La Harris, in realtà, non ha detto nulla di tecnicamente politico e lo ha fatto con un’aria impunita per sfuggire alle domande che chiedono risposte nette. Paradossalmente, non aver detto nulla di troppo impegnativo è stata la chiave del suo successo e lo ha confermato apertamente: le risposte nette sono ideologiche, mentre lei voleva proprio liberarsi dei sospetti ideologici e garantire il realismo. Prima si affrontano le battaglie e poi si vede che cosa fare, secondo il vecchio detto di Napoleone al quale certamente la Harris non pensava. Ha dato più peso al consenso che alle promesse dei programmi.

Un candidato alla Presidenza americana deve dichiararsi servitore del consenso dei cittadini e non di una dottrina etichettata. Kamala si è accesa soltanto quando ha attaccato Donald Trump e ha difeso Joe Biden, ma senza eccessi.

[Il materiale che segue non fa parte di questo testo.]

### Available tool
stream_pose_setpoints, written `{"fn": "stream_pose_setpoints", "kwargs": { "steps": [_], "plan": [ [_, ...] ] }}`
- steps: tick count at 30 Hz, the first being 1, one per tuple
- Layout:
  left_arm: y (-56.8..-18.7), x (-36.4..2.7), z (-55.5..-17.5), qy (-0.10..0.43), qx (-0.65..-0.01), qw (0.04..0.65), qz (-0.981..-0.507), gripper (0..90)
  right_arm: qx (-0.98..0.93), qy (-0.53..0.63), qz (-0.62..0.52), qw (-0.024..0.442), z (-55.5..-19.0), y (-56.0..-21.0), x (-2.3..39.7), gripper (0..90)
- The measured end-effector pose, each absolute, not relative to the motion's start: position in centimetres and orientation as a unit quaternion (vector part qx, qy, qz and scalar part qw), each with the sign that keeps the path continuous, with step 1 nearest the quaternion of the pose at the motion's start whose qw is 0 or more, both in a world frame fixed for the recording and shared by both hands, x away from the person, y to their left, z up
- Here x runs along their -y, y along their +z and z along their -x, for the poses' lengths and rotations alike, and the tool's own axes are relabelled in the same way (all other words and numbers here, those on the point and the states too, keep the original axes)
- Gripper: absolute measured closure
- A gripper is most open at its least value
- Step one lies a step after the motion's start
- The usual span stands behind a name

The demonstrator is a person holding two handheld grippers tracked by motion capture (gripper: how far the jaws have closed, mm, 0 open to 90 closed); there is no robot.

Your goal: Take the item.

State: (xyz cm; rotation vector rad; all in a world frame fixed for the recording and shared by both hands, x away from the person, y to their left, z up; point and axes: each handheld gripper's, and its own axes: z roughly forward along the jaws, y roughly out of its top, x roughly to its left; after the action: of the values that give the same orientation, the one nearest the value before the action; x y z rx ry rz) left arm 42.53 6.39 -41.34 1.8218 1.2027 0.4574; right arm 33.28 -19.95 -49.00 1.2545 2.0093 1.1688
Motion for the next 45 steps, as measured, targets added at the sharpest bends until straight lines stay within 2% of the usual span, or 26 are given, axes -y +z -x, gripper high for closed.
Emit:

E ha saziato il pubblico raccontando quel che le accadde la mattina in cui Biden le telefonò per dirle che rinunciava, mentre il bacon bruciava, bisognava tifar fuori i pancakes dal microonde e le nipotine volevano il loro breakfast. “Che cosa avrebbe potuto dire di più americano?” concede Michelle Cottle, opinionista brillante del Times. 

La Harris ha conquistato tutti gli americani che si sparerebbero pur di non rivedere Trump e anche molti di quelli che lo voterebbero solo per esprimere rabbia e frustrazione. La Harris non ha detto nulla di terapeutico ma si è presentata come una novità, per di più femminile e certamente più attraente di un vecchio “Commander in chief”.